First- and second-year osteopathic medical students who expressed a preference for primary care practice showed similar scores on the overall FFMQ mindfulness scale when compared with the scores of students who reported preference for a specialty field. Thus, hypothesis 1 was rejected: A mindfulness score is not a predictor of interest in a residency field. One factor may be the inclination of many students to express preference for a primary care residency anticipating that they will need this experience as a precondition for entry into one of the specialties, such as emergency medicine or surgery.
Students enrolled in NYITCOM's PBL track did not have significantly different mindfulness scores when compared with their counterparts in the LDB curriculum. Thus, hypothesis 2 was rejected: Students’ current state of mindfulness was not associated with their choice of curriculum.

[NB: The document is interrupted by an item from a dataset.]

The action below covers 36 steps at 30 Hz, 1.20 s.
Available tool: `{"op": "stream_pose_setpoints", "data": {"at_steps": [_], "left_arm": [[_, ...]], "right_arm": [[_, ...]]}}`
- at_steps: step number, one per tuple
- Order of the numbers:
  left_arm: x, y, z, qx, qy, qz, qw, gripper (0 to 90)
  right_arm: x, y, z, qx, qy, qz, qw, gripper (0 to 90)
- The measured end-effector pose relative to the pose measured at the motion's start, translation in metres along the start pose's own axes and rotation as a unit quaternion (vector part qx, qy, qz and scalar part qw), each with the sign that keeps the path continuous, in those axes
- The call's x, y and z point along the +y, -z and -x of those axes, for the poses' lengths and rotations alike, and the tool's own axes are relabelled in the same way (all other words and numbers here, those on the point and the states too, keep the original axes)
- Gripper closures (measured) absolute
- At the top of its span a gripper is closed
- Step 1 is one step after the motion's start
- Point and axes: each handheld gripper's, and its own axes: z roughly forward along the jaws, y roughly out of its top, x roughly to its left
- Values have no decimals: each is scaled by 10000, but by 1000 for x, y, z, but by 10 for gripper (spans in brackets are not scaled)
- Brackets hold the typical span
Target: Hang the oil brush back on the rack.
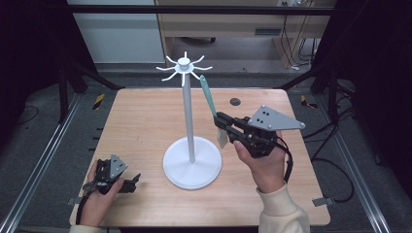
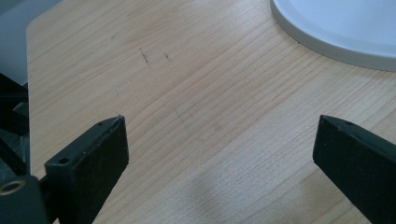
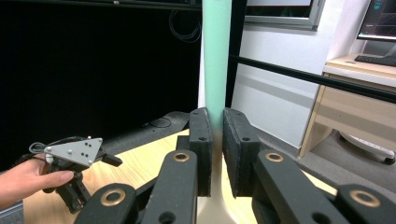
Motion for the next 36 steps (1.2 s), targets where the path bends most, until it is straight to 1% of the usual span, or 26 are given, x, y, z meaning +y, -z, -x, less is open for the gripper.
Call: {"op": "stream_pose_setpoints", "data": {"at_steps": [12,21,28,31,36], "left_arm": [[0,0,0,0,0,-1,10000,30],[0,0,0,-3,-5,-8,10000,30],[0,0,0,-3,-12,-19,10000,30],[0,-1,0,-2,-10,-16,10000,30],[0,-1,0,-9,-24,-29,10000,30]], "right_arm": [[1,-6,0,8,-36,-64,10000,824],[1,-17,0,60,-87,-117,9999,824],[1,-20,0,72,-95,-127,9998,824],[1,-20,0,46,-98,-129,9999,823],[1,-21,-2,-31,-38,-139,9999,823]]}}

In this study, mindfulness was not a predictor of student interest in primary care practice as a residency specialty. Looking forward, multiple replicative studies need to be conducted to establish a broad-based statistical foundation for the data collected. Findings from this preliminary study may be representative of the wider population of US-trained osteopathic and allopathic medical students, or they may be outliers. Likewise, the confounding areas of male vs female and early vs late matriculation call for further study.
This study did not look into mindfulness scores in osteopathic vs allopathic students or the relationship of mindfulness scores for resident physicians, attending specialists, and attending primary care specialists. These would be logical areas for future study. Future study also needs to be done to determine the degree to which students’ preclinical preference predicts their actual selection of a residency specialty upon graduation. To this end, we are currently completing a parallel study of mindfulness in clinical (years 3 and 4) osteopathic medical students and osteopathic residents.
We expect to see more investigation into the wide range of predictors of residency preference. As future studies accumulate, medical schools will be better prepared to admit students whose career goals serve both their own aspirations and the need for primary care physicians in the United States.